### WHAT TO DO
Return the data below exactly, please, but drop the pictures.
GIVEN DATA START
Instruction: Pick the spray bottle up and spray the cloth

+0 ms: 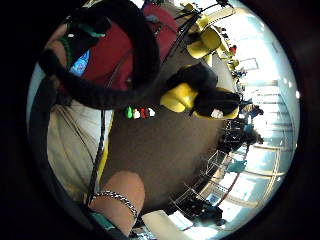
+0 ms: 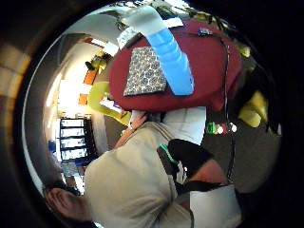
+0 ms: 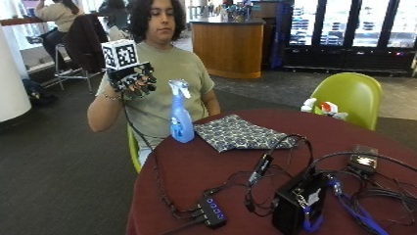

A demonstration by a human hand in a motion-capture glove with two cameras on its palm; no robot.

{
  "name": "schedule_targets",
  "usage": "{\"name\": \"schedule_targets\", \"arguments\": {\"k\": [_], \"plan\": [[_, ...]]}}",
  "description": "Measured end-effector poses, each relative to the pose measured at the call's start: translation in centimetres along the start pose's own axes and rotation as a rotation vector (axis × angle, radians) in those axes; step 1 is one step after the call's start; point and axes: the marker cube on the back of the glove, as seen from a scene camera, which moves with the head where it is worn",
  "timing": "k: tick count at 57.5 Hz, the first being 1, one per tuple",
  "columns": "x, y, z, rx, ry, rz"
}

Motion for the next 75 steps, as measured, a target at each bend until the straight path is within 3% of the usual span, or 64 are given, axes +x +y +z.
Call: {"name": "schedule_targets", "arguments": {"k": [3, 8, 22, 31, 37, 41, 46, 53, 58, 65, 69, 75], "plan": [[4.6, 9.1, 0.2, 0.012, 0.050, 0.115], [5.2, 10.6, 0.0, 0.018, 0.045, 0.129], [5.4, 9.3, 0.2, 0.097, -0.064, 0.110], [4.3, 7.7, 2.0, 0.213, -0.485, 0.095], [3.2, 4.0, 3.6, 0.468, -0.799, 0.299], [1.7, 4.1, 5.6, 0.450, -0.905, 0.218], [0.2, 3.1, 7.0, 0.432, -0.956, 0.210], [-0.5, 0.0, 7.8, 0.568, -1.000, 0.342], [-0.7, -0.9, 8.4, 0.604, -1.010, 0.333], [-0.3, -2.2, 8.5, 0.841, -0.938, 0.358], [-0.5, -1.6, 8.5, 0.772, -0.927, 0.353], [0.0, -3.4, 8.5, 0.886, -0.890, 0.394]]}}
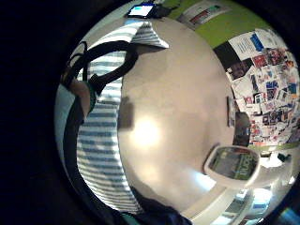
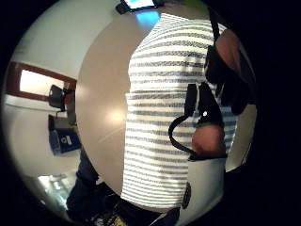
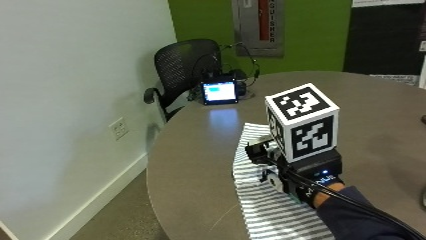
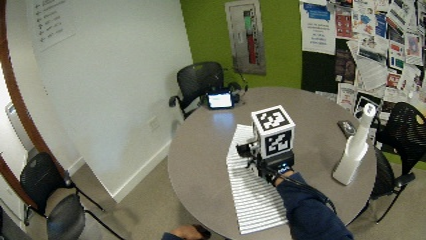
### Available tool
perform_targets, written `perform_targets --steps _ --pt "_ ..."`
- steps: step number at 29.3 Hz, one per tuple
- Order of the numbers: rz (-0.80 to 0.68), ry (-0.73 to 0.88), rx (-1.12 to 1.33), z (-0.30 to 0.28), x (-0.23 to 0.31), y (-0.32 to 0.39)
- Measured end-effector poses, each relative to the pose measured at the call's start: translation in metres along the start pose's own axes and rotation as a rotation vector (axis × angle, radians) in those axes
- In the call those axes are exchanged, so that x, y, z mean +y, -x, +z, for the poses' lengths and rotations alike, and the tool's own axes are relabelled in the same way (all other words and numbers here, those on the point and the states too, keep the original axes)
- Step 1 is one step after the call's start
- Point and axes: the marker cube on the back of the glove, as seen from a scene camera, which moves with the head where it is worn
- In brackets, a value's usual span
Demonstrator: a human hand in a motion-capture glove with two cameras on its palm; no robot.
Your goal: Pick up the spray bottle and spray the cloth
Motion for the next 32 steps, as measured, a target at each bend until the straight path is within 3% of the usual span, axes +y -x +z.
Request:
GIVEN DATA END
### OUTPUT OF THE TASK
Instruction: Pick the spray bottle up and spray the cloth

+0 ms: 
+0 ms: 
+0 ms: 

A demonstration by a human hand in a motion-capture glove with two cameras on its palm; no robot.

{
  "name": "schedule_targets",
  "usage": "{\"name\": \"schedule_targets\", \"arguments\": {\"k\": [_], \"plan\": [[_, ...]]}}",
  "description": "Measured end-effector poses, each relative to the pose measured at the call's start: translation in centimetres along the start pose's own axes and rotation as a rotation vector (axis × angle, radians) in those axes; step 1 is one step after the call's start; point and axes: the marker cube on the back of the glove, as seen from a scene camera, which moves with the head where it is worn",
  "timing": "k: tick count at 57.5 Hz, the first being 1, one per tuple",
  "columns": "x, y, z, rx, ry, rz"
}

Motion for the next 75 steps, as measured, a target at each bend until the straight path is within 3% of the usual span, or 64 are given, axes +x +y +z.
Call: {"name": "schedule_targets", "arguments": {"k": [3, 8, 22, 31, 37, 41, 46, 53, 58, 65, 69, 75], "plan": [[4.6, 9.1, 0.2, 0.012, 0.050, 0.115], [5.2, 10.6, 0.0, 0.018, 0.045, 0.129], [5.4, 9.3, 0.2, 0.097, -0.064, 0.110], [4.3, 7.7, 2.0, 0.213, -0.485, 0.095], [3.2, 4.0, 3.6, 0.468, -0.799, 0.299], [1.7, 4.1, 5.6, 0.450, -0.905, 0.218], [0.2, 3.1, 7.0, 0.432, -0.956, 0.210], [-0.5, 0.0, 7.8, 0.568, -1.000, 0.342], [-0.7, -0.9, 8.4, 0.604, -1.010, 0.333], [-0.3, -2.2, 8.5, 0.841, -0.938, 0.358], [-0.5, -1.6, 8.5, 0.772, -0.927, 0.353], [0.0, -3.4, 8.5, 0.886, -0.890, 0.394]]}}
### Available tool
perform_targets, written `perform_targets --steps _ --pt "_ ..."`
- steps: step number at 29.3 Hz, one per tuple
- Order of the numbers: rz (-0.80 to 0.68), ry (-0.73 to 0.88), rx (-1.12 to 1.33), z (-0.30 to 0.28), x (-0.23 to 0.31), y (-0.32 to 0.39)
- Measured end-effector poses, each relative to the pose measured at the call's start: translation in metres along the start pose's own axes and rotation as a rotation vector (axis × angle, radians) in those axes
- In the call those axes are exchanged, so that x, y, z mean +y, -x, +z, for the poses' lengths and rotations alike, and the tool's own axes are relabelled in the same way (all other words and numbers here, those on the point and the states too, keep the original axes)
- Step 1 is one step after the call's start
- Point and axes: the marker cube on the back of the glove, as seen from a scene camera, which moves with the head where it is worn
- In brackets, a value's usual span
Demonstrator: a human hand in a motion-capture glove with two cameras on its palm; no robot.
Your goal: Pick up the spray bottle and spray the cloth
Motion for the next 32 steps, as measured, a target at each bend until the straight path is within 3% of the usual span, axes +y -x +z.
Request:

Nothing remains to be done, and the exercise is complete.